The proposal starts from a scenario in which confidence in our current monetary arrangements has evaporated. At present, while confidence is badly shaken (not only in the eurozone but in most other large currency areas) governments and central banks insist that if we give them more time, things will come right.
I don’t believe this. Things might improve for a few months or a year or two – as they appeared to be doing in the US in 2013, though not in Europe – but there is no sign that any major government has come up with a cure. There is no sign they have learnt how to get out of the money trap.
The exact route towards this collapse of confidence cannot be predicted.
All one needs to assume is that there is a non-zero probability of a major sovereign default, or hyperinflation/loss of monetary control. History provides many examples.
If that is admitted as a possibility, then there is an obligation on responsible commentators to think about possible replacements for present arrangements. To what extent a new system will emerge from market developments already under way is not clear – but history suggests that to an extent it will.
It is irresponsible to bury one’s head in the sand. It is wrong to believe “there is no alternative” to the present system. Politics is precisely about alternatives.

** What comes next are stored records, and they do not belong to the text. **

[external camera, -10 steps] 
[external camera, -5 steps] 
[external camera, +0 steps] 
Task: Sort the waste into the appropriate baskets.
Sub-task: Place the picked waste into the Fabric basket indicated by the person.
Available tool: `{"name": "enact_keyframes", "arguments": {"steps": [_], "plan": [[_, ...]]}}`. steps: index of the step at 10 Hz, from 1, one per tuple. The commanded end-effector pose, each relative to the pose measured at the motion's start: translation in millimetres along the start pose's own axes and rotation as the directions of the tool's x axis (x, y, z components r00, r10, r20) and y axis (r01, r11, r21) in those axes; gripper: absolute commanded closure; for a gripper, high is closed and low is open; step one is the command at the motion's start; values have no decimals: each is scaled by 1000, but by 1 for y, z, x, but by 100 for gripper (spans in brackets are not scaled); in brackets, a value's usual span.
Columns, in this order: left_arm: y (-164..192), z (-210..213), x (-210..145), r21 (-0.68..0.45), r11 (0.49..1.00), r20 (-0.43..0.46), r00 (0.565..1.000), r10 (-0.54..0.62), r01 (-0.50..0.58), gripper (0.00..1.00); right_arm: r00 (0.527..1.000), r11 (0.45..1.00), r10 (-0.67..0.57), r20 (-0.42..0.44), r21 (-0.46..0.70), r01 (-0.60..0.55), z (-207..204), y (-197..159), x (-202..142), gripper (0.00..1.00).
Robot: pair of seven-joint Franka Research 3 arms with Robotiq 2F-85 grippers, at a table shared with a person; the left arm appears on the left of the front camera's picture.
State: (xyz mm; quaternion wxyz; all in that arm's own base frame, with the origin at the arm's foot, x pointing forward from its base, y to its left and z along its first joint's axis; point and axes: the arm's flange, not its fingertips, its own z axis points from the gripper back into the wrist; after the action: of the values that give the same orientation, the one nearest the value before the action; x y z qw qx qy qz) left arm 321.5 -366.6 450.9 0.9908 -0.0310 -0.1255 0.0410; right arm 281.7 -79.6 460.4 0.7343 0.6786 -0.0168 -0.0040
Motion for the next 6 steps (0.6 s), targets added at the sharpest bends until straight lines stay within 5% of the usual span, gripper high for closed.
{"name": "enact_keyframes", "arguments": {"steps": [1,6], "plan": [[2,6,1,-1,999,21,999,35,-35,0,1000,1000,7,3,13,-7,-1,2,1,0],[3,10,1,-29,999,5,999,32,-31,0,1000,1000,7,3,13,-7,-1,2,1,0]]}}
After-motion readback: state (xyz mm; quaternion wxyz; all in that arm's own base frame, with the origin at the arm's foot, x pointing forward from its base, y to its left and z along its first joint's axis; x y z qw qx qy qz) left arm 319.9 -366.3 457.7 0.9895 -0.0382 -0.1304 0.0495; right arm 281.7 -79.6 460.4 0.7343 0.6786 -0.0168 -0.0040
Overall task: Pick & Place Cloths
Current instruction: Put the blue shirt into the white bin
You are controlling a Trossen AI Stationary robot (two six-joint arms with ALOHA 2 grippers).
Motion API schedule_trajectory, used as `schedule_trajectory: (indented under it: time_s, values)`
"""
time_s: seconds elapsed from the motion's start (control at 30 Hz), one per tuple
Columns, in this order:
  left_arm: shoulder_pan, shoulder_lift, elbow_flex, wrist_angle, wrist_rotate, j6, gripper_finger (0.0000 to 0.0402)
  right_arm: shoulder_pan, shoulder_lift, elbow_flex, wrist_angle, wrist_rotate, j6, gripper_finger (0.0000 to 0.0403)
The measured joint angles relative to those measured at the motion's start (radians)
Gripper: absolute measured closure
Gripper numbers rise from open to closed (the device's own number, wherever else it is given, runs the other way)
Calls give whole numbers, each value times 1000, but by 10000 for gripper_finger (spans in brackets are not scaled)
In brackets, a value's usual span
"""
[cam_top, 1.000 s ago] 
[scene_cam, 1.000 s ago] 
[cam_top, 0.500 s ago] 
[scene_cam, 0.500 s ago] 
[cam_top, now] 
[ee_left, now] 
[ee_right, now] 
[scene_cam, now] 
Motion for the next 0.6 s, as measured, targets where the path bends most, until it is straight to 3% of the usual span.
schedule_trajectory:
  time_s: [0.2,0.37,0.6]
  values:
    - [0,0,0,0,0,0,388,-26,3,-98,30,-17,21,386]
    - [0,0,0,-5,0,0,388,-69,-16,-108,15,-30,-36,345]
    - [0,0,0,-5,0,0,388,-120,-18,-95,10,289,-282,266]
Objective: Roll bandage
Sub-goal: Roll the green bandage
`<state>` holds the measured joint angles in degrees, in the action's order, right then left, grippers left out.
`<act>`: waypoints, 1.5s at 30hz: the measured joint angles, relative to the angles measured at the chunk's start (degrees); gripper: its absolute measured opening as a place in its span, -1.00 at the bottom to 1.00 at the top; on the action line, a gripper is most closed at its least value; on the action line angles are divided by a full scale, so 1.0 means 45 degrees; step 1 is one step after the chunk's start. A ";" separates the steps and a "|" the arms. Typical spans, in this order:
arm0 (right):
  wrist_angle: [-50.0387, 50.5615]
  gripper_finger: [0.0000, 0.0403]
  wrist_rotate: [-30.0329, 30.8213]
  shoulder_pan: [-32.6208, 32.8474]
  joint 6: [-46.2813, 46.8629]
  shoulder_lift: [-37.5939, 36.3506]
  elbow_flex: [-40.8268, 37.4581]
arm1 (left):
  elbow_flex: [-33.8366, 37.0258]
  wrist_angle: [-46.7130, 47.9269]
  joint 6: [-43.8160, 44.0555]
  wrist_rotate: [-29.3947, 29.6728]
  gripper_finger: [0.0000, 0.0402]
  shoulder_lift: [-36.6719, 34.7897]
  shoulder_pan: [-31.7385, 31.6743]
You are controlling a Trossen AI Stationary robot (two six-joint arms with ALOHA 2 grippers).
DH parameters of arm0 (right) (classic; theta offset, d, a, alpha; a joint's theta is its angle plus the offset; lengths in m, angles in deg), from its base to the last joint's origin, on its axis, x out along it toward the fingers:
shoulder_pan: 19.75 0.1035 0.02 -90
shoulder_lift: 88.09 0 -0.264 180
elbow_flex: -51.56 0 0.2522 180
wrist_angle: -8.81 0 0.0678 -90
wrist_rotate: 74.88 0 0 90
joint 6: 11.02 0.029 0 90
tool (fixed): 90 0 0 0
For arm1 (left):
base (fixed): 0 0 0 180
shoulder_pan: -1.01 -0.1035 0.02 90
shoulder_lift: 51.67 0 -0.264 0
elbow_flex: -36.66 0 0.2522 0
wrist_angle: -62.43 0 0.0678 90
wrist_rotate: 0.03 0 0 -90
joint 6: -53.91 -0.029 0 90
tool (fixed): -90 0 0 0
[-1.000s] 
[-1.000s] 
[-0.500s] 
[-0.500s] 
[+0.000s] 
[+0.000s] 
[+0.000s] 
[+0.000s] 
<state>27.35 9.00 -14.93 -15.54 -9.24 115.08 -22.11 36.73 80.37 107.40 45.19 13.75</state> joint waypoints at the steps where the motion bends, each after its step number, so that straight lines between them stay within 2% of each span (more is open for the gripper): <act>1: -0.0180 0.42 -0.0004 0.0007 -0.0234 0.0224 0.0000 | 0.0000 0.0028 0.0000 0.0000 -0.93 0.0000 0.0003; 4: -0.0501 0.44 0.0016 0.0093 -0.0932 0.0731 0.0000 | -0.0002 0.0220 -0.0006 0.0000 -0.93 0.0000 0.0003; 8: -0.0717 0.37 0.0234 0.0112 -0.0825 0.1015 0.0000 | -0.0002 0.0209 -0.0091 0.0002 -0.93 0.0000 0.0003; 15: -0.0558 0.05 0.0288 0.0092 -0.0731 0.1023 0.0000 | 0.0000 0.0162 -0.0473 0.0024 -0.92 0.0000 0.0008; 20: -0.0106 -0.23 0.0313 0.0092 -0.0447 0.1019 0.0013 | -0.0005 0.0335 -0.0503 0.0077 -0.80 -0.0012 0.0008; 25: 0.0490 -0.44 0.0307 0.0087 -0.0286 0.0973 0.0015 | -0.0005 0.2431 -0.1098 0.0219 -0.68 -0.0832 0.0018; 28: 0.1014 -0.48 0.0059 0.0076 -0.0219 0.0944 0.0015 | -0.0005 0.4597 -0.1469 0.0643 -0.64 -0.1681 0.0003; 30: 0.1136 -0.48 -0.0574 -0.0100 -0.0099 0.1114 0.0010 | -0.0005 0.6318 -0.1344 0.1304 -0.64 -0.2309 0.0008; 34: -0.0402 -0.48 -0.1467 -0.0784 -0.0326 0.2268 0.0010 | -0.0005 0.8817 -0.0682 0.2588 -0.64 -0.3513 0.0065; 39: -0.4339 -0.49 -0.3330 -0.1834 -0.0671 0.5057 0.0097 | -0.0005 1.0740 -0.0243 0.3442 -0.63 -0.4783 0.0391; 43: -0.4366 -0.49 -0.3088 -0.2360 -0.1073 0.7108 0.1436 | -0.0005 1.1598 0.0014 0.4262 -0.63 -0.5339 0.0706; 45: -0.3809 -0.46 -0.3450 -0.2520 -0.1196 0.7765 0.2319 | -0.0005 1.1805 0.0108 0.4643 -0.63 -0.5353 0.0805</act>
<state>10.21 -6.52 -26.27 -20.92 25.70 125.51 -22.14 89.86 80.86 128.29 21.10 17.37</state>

The one safe prediction is that the present set of arrangements for international money will not endure.
The basic idea
The global currency unit is defined by international treaty. The unit – which we call the Ikon – is defined as one trillionth of the total market value of all shares quoted on the world’s recognised stock markets (approx. $50 trillion at end-2012, so one Ikon=$50).
National currencies can be denominated in familiar national denominations and continue to circulate. A precondition for the establishment of the investment currency standard is that the governments of a core number of leading economies opt to join.

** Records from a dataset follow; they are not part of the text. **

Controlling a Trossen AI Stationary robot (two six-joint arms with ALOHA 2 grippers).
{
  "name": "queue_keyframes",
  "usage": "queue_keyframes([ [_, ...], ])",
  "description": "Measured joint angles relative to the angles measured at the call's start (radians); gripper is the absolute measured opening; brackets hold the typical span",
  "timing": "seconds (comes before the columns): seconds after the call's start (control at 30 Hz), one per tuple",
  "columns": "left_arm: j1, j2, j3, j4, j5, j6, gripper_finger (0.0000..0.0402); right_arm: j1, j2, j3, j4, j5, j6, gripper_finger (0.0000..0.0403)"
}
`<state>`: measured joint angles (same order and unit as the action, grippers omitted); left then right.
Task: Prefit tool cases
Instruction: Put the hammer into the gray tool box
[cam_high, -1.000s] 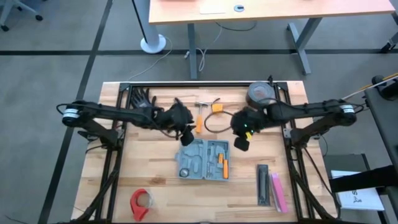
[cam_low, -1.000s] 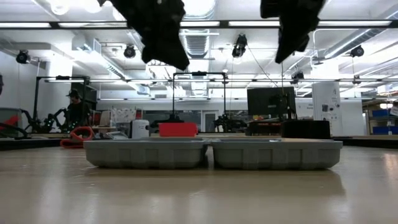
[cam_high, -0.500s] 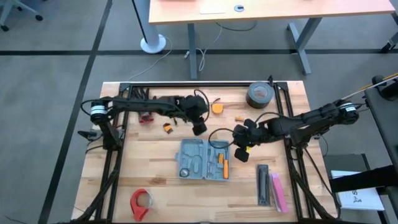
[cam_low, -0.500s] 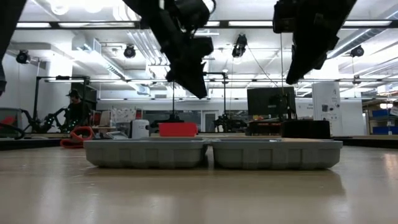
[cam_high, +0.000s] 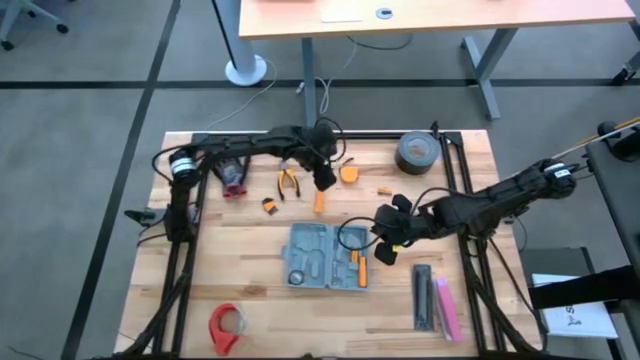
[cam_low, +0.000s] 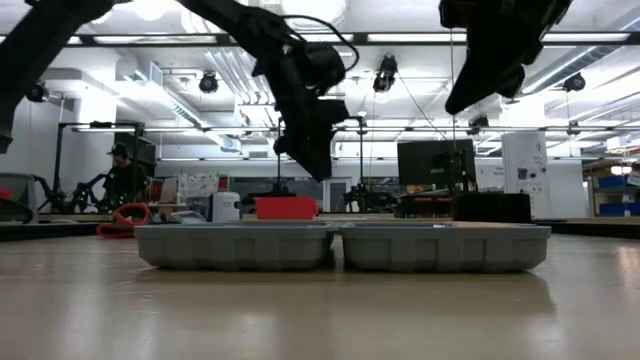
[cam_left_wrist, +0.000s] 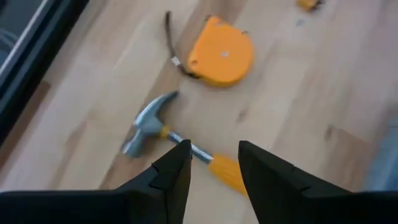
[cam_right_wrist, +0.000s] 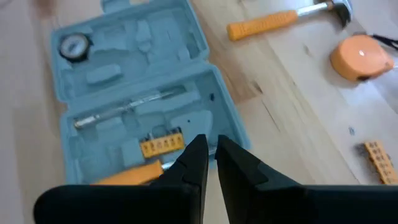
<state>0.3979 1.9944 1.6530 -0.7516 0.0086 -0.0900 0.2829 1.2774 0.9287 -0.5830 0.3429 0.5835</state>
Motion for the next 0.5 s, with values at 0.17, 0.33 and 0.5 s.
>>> queue_keyframes([
  [0.17, 0.030, 0.065, 0.077, -0.035, 0.001, 0.058, 0.0149, 0.001, 0.000, 0.000, 0.028, 0.002, -0.004, 0.0018],
  [0.33, 0.035, 0.113, 0.107, -0.043, 0.005, 0.112, 0.0155, 0.003, 0.000, 0.000, 0.050, 0.009, -0.004, 0.0018],
  [0.5, 0.036, 0.148, 0.103, -0.056, 0.005, 0.115, 0.0158, 0.007, 0.000, 0.000, 0.061, 0.025, -0.007, 0.0018],
])
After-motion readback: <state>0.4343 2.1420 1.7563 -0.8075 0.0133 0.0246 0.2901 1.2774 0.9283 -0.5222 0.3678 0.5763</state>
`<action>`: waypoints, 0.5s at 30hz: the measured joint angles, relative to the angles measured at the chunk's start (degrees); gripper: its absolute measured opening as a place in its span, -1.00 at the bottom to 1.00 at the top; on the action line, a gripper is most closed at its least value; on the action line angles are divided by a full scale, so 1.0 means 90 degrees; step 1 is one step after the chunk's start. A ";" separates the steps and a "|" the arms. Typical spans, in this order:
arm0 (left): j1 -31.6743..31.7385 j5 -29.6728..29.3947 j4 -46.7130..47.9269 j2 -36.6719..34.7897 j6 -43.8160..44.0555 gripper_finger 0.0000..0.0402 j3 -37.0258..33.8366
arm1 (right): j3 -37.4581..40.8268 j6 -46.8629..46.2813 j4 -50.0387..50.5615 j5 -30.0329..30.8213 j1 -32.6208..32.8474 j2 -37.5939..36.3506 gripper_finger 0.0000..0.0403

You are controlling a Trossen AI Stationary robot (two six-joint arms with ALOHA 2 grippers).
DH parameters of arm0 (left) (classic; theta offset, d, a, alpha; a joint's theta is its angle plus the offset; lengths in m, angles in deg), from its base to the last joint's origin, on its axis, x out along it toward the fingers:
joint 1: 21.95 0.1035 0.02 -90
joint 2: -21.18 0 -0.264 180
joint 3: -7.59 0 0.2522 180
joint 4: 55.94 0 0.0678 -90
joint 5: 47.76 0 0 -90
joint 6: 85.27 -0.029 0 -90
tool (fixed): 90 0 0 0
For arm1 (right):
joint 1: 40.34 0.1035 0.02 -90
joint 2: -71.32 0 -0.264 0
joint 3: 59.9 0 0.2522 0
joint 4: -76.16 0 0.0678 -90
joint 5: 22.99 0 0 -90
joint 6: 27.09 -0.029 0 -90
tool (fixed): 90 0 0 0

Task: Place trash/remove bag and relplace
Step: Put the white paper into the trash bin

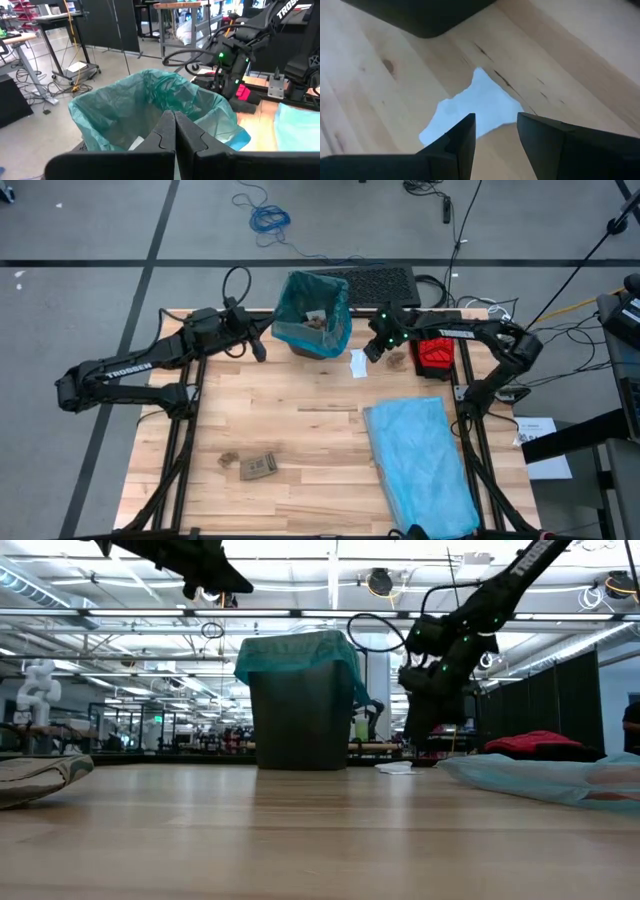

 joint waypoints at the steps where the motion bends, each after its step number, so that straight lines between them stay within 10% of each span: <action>1: 0.0001 0.0000 0.0002 0.0020 0.0000 -1.00 0.0000 | 0.0000 -0.0002 -0.0051 0.0008 -0.0005 0.0101 -0.32; 15: 0.0001 -0.0015 -0.0025 0.0128 -0.0001 -1.00 0.0000 | -0.0007 -0.0269 -0.0587 0.0585 -0.0032 0.0960 -0.32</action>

Measured in Ikons and in all currencies belonging to the Ikon standard, the global share price index is constant over time. Discipline is imposed by the market.
Central banks lose their monopoly of note issuance, being converted into currency boards. Banks stand ready at all times to convert notes and deposits into a basket of shares at the target (index) value.

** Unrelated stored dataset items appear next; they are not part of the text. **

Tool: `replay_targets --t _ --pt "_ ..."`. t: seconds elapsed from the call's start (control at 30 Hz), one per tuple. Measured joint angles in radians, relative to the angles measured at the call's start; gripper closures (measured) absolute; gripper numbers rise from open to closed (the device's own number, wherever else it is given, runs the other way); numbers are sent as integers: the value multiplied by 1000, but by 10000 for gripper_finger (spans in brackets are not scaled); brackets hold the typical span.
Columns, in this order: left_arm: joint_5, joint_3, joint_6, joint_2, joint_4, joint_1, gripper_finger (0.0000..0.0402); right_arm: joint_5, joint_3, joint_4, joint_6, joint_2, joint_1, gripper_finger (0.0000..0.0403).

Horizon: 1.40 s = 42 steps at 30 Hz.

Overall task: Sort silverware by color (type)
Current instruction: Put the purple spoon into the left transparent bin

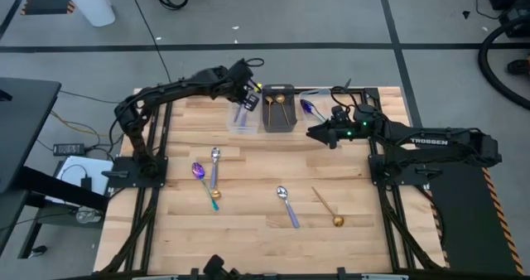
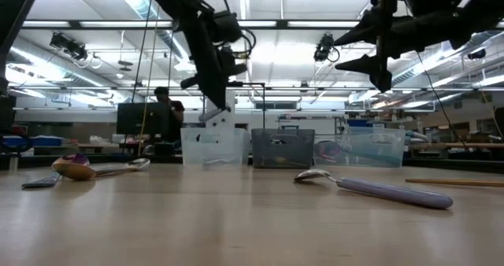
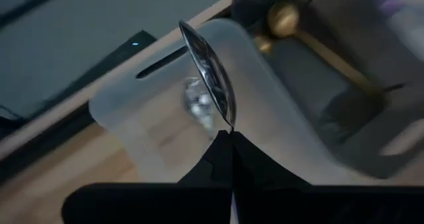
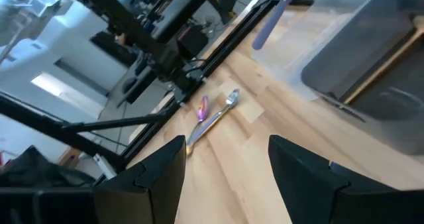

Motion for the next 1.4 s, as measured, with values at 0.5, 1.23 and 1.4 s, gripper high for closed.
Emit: replay_targets --t 0.5,1.23,1.4 --pt "-43 0 200 179 37 0 401 51 0 -3 39 12 -1 178" --pt "-55 -1 31 224 14 -2 309 52 0 -3 54 12 -1 178" --pt "-47 -1 -7 176 3 -7 287 51 0 -2 51 12 -1 178"
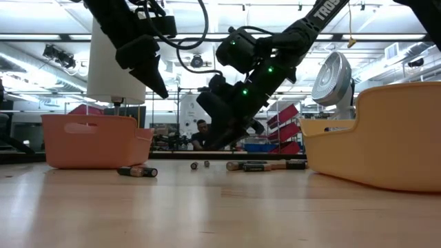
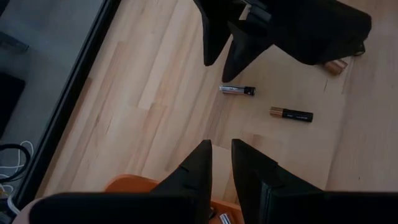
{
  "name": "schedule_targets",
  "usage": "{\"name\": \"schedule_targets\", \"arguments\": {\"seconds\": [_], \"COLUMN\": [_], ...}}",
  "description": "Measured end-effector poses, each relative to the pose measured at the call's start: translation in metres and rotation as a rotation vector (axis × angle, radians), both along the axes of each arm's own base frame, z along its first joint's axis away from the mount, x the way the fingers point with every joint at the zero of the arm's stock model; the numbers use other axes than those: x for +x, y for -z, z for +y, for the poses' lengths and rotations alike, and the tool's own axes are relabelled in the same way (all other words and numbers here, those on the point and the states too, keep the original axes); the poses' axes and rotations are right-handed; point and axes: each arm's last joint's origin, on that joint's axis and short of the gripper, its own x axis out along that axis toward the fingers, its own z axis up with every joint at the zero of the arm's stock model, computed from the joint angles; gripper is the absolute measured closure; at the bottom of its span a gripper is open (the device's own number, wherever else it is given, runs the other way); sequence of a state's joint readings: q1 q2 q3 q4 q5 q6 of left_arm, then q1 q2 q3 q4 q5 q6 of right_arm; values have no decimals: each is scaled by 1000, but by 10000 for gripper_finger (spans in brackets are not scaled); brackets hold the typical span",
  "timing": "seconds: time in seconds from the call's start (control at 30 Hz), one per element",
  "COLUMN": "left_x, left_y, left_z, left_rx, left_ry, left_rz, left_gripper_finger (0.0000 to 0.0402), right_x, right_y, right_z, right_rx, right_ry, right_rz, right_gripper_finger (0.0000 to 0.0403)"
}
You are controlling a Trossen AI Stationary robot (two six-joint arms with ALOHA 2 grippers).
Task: Sort batteries
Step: Put the silver battery into the orange bin
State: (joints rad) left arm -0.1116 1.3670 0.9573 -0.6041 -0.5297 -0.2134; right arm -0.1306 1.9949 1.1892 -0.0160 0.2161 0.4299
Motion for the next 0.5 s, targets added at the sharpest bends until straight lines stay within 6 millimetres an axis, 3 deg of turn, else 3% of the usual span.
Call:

The value of the investment currency or Ikon rises in real terms with the increase in market capitalisation, or, more generally, with economic progress (technically with the marginal productivity of capital). As money is fixed in terms of the share index, this is seen as a decline in the level of goods prices measured in Ikons.
The concept of an equity-based or investment currency proposed here is inspired by and based on the work of the German economist, the late Wolfram Engels. I became acquainted with Wolfram in the 1970s and at his invitation worked with him for several years on his book, “The Optimal Monetary Unit: Real-Asset Currency, State Monetary Sovereignty and the Private Issue of Bank Notes” (Campus Verlag, 1981).